6. A perusal of the grounds of detention reveals that the petitioner has been termed as a dangerous person, being habitual offender and property grabber. The P.A.S.A. Act, 2006, defines the terms dangerous person, habitual and property grabber in Sections 2(c), 2(g), and 2(i), respectively. For ready reference, the definition of above terms is reproduced below: (c) ' dangerous person' means a person, who either by himself or as member or leader of a gang, habitually commits, or attempts to commit or abets the commission of any of the offences punishable under Chapter XVI or Chapter XVII of the Indian Penal Code, 1860 (Central Act No. 45 of 1860) or any of the offences punishable under Chapter V of the Arms Act, 1959 (Central Act No. 54 of 1959) or any of the offences punishable under first proviso to sub-section (1), and sub-section (1A), of section 51 of the Wild Life (Protection) Act, 1972 (Central Act No. 53 of 1972) or any offence punishable under section 67 of the Information Technology Act, 2000 (Central Act No. 21 of 2000). (g) ' habitual' , with all its grammatical variations, includes acts or omissions committed repeatedly, persistently and frequently having a thread of continuity stringing together similar repetitive acts or omission but shall not include isolated, individual and dissimilar acts or omissions. (i) ' property grabber' means a person who illegally takes possession of any land situated within the urban limits of any district Head Quarters not belonging to himself but belonging to Government, local authority or any other person or who illegally enters into or creates illegal tenancies or leave and licence agreements or any other agreements in respect of such land or who constructs any structure thereon for sale or hire or gives such land to any person on rental or leave and licence basis for construction of any structure thereon or use and occupation or who knowingly gives financial aid to any person for taking illegal possession of such land or for construction of any structure thereon or who collects or attempts to collect from any occupiers of such land rent, compensation or other charges by criminal intimidation or who evicts or attempts to evict any such occupiers by force without resorting to the lawful procedure or who abets in any manner it, he doing of any of the above mentioned things. 7.
7. The grounds of detention (Annexure-1) state that the petitioner who is aged 26 years, in young age is involved in heinous criminal activities and between the year 2008 to 2014, he is involved in 17 criminal cases pertaining to murder, attempt to murder, grievous injury, loot, preparation of dacoity, kidnapping, abduction, cheating, damage to public property, beating, use of force, trespass and unlawful possession, fraudulent sale, possession of illicit fire arms, etc.

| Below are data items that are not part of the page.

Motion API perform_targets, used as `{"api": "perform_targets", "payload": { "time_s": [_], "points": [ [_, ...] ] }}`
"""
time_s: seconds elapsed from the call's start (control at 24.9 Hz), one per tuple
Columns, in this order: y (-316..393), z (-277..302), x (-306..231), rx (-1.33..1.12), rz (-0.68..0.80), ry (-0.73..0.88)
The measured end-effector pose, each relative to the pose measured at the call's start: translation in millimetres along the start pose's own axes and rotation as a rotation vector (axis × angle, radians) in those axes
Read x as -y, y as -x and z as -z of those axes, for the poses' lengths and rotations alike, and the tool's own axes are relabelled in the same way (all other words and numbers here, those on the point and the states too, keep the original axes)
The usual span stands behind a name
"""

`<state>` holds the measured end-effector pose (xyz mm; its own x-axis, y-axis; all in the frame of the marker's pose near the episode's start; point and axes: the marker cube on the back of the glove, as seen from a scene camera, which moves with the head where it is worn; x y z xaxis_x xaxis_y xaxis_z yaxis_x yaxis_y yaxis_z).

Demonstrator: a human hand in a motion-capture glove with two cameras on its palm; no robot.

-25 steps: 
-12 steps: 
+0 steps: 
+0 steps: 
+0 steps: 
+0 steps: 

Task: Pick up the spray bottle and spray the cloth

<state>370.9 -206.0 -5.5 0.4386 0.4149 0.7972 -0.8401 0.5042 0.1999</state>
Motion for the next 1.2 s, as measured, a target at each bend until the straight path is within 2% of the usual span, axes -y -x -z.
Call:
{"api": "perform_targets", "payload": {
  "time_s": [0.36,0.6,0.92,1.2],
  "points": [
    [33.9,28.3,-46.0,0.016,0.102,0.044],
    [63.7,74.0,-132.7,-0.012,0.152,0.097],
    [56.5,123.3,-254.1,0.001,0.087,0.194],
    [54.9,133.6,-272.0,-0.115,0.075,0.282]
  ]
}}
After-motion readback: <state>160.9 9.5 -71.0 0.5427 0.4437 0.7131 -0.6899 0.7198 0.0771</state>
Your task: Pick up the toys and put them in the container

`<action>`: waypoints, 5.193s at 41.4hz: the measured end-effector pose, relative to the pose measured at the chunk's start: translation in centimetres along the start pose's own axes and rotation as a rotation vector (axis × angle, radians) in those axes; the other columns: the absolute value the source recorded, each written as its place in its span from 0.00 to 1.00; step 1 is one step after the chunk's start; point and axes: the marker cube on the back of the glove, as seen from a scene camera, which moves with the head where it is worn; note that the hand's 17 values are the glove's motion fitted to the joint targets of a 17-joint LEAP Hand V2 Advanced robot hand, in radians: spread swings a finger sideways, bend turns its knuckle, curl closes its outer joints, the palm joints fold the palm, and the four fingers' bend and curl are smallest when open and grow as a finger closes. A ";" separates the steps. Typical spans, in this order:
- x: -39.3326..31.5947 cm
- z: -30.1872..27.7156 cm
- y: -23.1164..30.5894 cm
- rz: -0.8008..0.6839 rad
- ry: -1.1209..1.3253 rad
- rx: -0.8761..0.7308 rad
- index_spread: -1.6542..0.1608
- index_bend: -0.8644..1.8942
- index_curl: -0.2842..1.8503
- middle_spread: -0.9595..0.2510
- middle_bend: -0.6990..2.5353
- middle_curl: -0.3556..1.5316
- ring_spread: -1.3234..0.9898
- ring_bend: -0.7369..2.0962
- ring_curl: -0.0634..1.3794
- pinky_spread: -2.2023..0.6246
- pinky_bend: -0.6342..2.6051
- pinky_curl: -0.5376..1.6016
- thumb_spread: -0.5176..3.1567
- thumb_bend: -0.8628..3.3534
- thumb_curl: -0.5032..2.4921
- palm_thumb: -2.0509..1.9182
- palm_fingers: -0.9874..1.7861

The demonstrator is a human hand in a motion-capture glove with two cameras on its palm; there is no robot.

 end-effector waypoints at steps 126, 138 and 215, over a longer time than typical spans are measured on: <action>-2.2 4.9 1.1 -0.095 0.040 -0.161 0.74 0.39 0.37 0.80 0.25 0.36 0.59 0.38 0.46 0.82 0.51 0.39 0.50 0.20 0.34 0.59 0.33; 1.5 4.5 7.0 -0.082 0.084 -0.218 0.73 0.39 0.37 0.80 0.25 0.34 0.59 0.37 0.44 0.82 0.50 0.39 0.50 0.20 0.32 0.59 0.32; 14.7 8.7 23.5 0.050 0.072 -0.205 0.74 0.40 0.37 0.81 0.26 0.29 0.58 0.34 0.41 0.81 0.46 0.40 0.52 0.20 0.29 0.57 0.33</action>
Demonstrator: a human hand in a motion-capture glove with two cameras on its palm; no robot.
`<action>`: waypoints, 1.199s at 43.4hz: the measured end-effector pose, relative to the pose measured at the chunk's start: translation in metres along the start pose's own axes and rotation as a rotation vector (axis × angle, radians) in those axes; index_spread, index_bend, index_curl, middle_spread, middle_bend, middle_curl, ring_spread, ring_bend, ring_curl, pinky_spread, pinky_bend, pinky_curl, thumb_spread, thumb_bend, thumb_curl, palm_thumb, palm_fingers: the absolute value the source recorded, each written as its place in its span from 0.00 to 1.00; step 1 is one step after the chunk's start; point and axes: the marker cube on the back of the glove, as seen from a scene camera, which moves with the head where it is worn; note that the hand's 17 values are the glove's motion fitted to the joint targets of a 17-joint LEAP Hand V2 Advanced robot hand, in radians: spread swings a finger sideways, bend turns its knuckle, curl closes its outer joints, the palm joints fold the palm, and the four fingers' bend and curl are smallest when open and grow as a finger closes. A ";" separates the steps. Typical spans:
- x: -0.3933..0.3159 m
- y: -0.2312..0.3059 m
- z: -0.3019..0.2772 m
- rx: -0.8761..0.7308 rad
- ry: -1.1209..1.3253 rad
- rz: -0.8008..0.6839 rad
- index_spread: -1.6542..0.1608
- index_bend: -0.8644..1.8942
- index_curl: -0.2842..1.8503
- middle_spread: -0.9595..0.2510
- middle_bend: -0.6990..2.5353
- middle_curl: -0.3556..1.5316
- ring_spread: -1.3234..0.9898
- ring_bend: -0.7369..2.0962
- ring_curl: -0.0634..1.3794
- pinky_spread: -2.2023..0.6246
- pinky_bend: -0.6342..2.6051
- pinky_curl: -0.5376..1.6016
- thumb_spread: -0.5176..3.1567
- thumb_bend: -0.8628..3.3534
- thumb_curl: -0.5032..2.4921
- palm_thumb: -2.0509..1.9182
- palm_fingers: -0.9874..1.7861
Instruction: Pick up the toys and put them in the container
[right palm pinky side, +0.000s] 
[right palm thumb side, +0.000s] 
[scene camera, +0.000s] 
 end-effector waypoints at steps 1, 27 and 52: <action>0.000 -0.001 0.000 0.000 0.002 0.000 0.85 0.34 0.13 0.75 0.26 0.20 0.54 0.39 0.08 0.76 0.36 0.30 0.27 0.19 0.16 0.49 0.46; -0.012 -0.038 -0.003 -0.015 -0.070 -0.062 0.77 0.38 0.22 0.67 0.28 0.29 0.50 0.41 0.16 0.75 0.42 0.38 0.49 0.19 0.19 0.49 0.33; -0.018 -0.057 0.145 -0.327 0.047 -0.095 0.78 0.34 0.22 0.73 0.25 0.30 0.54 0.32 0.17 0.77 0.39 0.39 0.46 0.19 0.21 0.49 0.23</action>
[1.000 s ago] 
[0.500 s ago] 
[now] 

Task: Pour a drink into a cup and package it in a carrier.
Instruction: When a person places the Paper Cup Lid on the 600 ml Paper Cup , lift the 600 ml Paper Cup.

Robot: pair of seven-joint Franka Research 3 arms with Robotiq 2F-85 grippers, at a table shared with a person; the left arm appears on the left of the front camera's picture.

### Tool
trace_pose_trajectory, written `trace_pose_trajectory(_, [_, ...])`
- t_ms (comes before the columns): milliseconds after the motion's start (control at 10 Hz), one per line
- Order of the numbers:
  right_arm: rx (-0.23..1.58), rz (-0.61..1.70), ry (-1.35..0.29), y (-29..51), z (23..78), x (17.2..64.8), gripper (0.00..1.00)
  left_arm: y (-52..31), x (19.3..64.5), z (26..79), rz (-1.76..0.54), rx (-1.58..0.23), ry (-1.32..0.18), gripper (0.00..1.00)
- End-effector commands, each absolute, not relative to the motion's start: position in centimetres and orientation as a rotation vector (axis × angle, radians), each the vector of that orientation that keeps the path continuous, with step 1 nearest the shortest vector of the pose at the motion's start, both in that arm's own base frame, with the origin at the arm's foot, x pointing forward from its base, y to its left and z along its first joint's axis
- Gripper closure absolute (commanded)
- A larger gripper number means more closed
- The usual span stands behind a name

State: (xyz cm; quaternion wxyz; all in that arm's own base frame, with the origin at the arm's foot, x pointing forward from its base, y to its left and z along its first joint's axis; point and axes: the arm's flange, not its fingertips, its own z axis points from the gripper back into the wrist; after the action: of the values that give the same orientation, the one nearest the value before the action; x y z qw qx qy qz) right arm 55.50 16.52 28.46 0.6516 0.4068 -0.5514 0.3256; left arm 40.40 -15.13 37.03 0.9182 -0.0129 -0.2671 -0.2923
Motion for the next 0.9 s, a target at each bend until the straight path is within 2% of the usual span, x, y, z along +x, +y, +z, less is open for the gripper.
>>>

The grounds of detention notice that since the petitioner was a habitual offender, his history sheet was opened on 19.5.2011 and he was kept under surveillance. Furthermore, the legal preventive measures taken from time to time have not proved fruitful. Unlawful activities of the petitioner have increased and criminal cases, one after the another, have been registered against him at different Police Stations, namely Malviya Nagar, Jawahar Nagar, Sanganer Sadar, Gandhi Nagar, Shipra Path, all the above police stations falling within the jurisdiction of Jaipur Metropolitan. The petitioner being habitual criminal, is committing serious offences himself, or being a member of organized gang. The grounds of detention further state that all steps taken to prevent criminal activities of the petitioner, in accordance with the provisions of law have failed, as the petitioner has indulged in terrorizing the complainant, or his witnesses by putting them under fear. The grounds of detention further stated that the petitioner has succeeded in pressurizing the witnesses to turn hostile, or to succumb to compromise. Thus, he has saved himself from conviction, or has obtained bail. The grounds of detention further state that due to antisocial activities of the petitioner, and terror created by him, ordinary citizens do not come forward to give information, or to lodge the complaint regarding conduct of the petitioner as they apprehend that the petitioner will directly or indirectly harm the witnesses and the complainant. Hence, the anti-social activities of the petitioner are sufficient to term the petitioner as ' dangerous person- under Section 2(c) and as a ' property grabber- under Section 2(i) of the P.A.S.A. Act, 2006.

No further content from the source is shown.